Re: [PATCH] Bluetooth: check L2CAP length in first ACL fragment

Andrei Emeltchenko <andrei.emeltchenko.news@xxxxxxxxx> · Mon, 6 Sep 2010 14:32:44 +0300




Hi,

On Fri, Sep 3, 2010 at 7:26 PM, Mat Martineau <mathewm@xxxxxxxxxxxxxx> wrote:
>> Trace below is received when using stress tools sending big
>> fragmented L2CAP packets.
>> ...
>> [ 1712.798492] swapper: page allocation failure. order:4, mode:0x4020
>> [ 1712.804809] [<c0031870>] (unwind_backtrace+0x0/0xdc) from [<c00a1f70>]
>> (__alloc_pages_nodemask+0x4)
>> [ 1712.814666] [<c00a1f70>] (__alloc_pages_nodemask+0x47c/0x4d4) from
>> [<c00a1fd8>] (__get_free_pages+)
>> [ 1712.824645] [<c00a1fd8>] (__get_free_pages+0x10/0x3c) from [<c026eb5c>]
>> (__alloc_skb+0x4c/0xfc)
>> [ 1712.833465] [<c026eb5c>] (__alloc_skb+0x4c/0xfc) from [<bf28c738>]
>> (l2cap_recv_acldata+0xf0/0x1f8 )
>> [ 1712.843322] [<bf28c738>] (l2cap_recv_acldata+0xf0/0x1f8 [l2cap]) from
>> [<bf0094ac>] (hci_rx_task+0x)
>> ...
>
> What is logged right before this allocation failure?  There should be a
> "Start: total len %d, frag len %d" line.  Actually, all log messages from
> l2cap_recv_acldata leading up to the failure would be helpful.

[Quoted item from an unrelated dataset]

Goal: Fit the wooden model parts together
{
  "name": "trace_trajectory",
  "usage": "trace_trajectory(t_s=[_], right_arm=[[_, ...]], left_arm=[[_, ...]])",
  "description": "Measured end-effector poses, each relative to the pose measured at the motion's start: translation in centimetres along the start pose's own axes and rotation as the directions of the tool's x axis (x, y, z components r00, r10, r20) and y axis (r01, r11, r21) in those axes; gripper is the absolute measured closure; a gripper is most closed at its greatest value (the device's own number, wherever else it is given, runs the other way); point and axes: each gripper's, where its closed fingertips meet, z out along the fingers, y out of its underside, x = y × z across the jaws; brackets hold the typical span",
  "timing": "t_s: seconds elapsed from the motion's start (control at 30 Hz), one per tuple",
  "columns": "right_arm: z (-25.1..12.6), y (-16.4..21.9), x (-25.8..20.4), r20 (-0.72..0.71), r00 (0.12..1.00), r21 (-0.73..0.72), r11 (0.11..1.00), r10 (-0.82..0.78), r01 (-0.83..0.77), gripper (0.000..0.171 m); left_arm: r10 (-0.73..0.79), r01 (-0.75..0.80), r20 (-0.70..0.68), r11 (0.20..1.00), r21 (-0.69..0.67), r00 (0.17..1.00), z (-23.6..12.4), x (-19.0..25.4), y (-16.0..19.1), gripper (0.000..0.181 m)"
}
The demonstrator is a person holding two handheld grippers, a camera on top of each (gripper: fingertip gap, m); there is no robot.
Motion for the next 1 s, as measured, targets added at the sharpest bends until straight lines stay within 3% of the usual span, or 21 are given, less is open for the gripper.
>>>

When I enable logs system behave differently because of huge traffic
to syslog :-)

>> After applying patch dmesg looks like:
>> ...
>> l2cap_recv_acldata: Frame exceeding recv MTU (len 64182, MTU 1013)
>> l2cap_recv_acldata: Unexpected continuation frame (len 34)
>> ...
>>
>> Signed-off-by: Andrei Emeltchenko <andrei.emeltchenko@xxxxxxxxx>
>> ---
>> net/bluetooth/l2cap.c |   11 +++++++++++
>> 1 files changed, 11 insertions(+), 0 deletions(-)
>>
>> diff --git a/net/bluetooth/l2cap.c b/net/bluetooth/l2cap.c
>> index 9fad312..21824d7 100644
>> --- a/net/bluetooth/l2cap.c
>> +++ b/net/bluetooth/l2cap.c
>> @@ -4654,6 +4654,8 @@ static int l2cap_recv_acldata(struct hci_conn *hcon,
>> struct sk_buff *skb, u16 fl
>>
>>        if (flags & ACL_START) {
>>                struct l2cap_hdr *hdr;
>> +               struct sock *sk;
>> +               u16 cid;
>>                int len;
>>
>>                if (conn->rx_len) {
>> @@ -4672,6 +4674,7 @@ static int l2cap_recv_acldata(struct hci_conn *hcon,
>> struct sk_buff *skb, u16 fl
>> d
>>                hdr = (struct l2cap_hdr *) skb->data;
>>                len = __le16_to_cpu(hdr->len) + L2CAP_HDR_SIZE;
>> +               cid = __le16_to_cpu(hdr->cid);
>
> Some stress tools also send L2CAP data one byte at a time - the start
> fragment may not have all four header bytes.  l2cap_recv_acldata() currently
> allows short start fragments with two or three bytes, which would not
> contain a valid CID.

Yes currently we allow 2 bytes in start fragment and check hdr->len.
What about following change (require 4 bytes in start fragment)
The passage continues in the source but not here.